Childhood health cards
Health cards for all individuals in the sample were obtained from their
home districts. The card data cover childhood health checks for each visit
from infancy to the end of school age. The following items were extracted from
each card: whether the child was walking at 12 months and speaking words at 2
years; whether the child had a speech problem during childhood (age 5-6 years)
or at school (age 7-17 years); whether there were emotional symptoms during
childhood (before age 7 years) or at school (age 7-17 years); problems in
social adjustment (only at 5-6 years); problems in neurological development
(coded as ‘severe neurological symptoms’ in severe cases, e.g.

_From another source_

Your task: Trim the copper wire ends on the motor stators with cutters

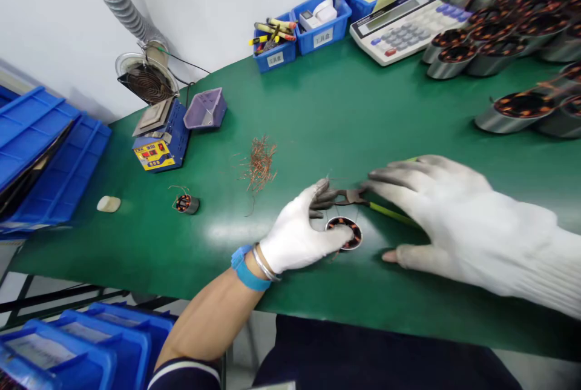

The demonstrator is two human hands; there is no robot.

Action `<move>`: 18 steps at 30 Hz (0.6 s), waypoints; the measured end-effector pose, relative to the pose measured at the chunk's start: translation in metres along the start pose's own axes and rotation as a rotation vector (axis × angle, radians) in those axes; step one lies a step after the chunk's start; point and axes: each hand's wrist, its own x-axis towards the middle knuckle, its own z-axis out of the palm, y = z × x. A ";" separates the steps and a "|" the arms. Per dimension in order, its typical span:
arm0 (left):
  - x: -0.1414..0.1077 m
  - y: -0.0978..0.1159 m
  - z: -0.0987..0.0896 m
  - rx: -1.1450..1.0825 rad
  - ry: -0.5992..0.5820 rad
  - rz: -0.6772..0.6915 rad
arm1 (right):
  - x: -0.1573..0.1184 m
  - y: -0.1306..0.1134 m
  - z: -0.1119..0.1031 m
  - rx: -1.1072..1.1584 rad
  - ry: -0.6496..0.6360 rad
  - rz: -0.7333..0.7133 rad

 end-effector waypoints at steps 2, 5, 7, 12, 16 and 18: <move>0.004 -0.004 0.001 -0.128 -0.071 0.017 | -0.006 0.008 0.004 -0.055 -0.052 0.015; 0.009 -0.011 0.006 -0.237 -0.106 0.027 | -0.019 0.014 0.008 -0.006 -0.183 0.127; 0.011 -0.016 0.010 -0.276 -0.135 0.038 | -0.026 0.014 0.010 0.021 -0.188 0.135; 0.015 -0.027 0.007 -0.373 -0.240 0.090 | -0.013 0.020 0.008 -0.059 -0.087 0.107; 0.016 -0.030 -0.003 -0.397 -0.279 0.138 | 0.003 0.044 0.001 -0.028 -0.309 0.252; 0.016 -0.030 -0.004 -0.428 -0.291 0.140 | 0.003 0.056 -0.002 -0.015 -0.408 0.341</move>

with hemiplegia or spasticity, and as ‘neurological soft signs’ in
less severe cases, e.g. with tics or subthreshold hypotony) during childhood
or adolescence; rating of failure to reach the age-appropriate level of mental
development (coded as delayed mental development, assessed yearly between 1
year and 6 years of age) and of need for extra follow-up in the school health
system for any reason (assessed at school age); rating during school years of
being socially inhibited, of having conduct problems, attention problems or
academic impairment (indicated by repeating the same class, having been
examined by a psychologist or doctor because of severe problems in academic
performance or having been transferred to a special school owing to severe
problems in academic performance).
Dependent variables
For this analysis, offspring who later developed a psychiatric disorder
were classified into six diagnostic groups: all schizophrenia-spectrum
disorders (n=12; 8 males), including schizophrenia, schizoaffective
disorder, delusional disorder and psychotic disorder not otherwise specified;
any psychotic disorder (n=17; 11 males); any mood disorder
(n=15; 9 males); substance-related disorder (n=15; 11
males); personality disorders (n=10; 6 males); and any mental
disorder (n=30; 21 males). Because comorbidity was common, some
offspring appeared in more than one diagnostic group.
Explanatory variables
All explanatory variables were dichotomised and coded as 0 (child had
reached expected level or had no problem with the assessed variable) or 1 (had
not reached the expected level or had the assessed problem). In a separate
analysis we also used missing data as an explanatory variable, because missing
health assessments could reflect family problems possibly associated with
increased risk of psychiatric morbidity.
Gender and social class were incorporated in the models as covariates. Socio-economic group classification was based on the City of Helsinki Social Group classification (Central Statistical Office of Finland, 1989). In the analysis, the groups were collapsed into two groups: professional/clerical became ‘upper social class’ (for the high-risk sample n=61, for controls n=53), and skilled/unskilled workers ‘lower social class’ (for the high-risk sample n=91, for controls n=44). Social class data were lacking for seven children in the high-risk group and two in the control group. We used paternal occupation to classify socio-economic status; if this was missing, we used maternal occupation.
Statistical assessment
The occurrence of developmental problems was compared between the high-risk
and control group offspring using the chi-squared test, or Fisher's exact test
when the expected number in any cell was below five. Developmental problems
were compared between offspring in each maternal diagnostic group using the
likelihood ratio test. Examination of the relationship between childhood
developmental problems and psychiatric morbidity in adulthood was confined to
the high-risk group, because the cumulative incidence of mental disorders in
the control group was low (Niemi et
al, 2004). To investigate the relationship within the
high-risk group we used logistic regression models in which the six
dichotomised diagnostic outcomes were used as dependent variables. Univariate
models were calculated for all combinations of dependent and explanatory
variables; gender and social class were incorporated as covariates. Odds
ratios with 95% confidence intervals and Wald test statistics with
significance levels were calculated. All statistical analyses were performed
using the Statistical Package for the Social Sciences for Windows, version
11.5.1.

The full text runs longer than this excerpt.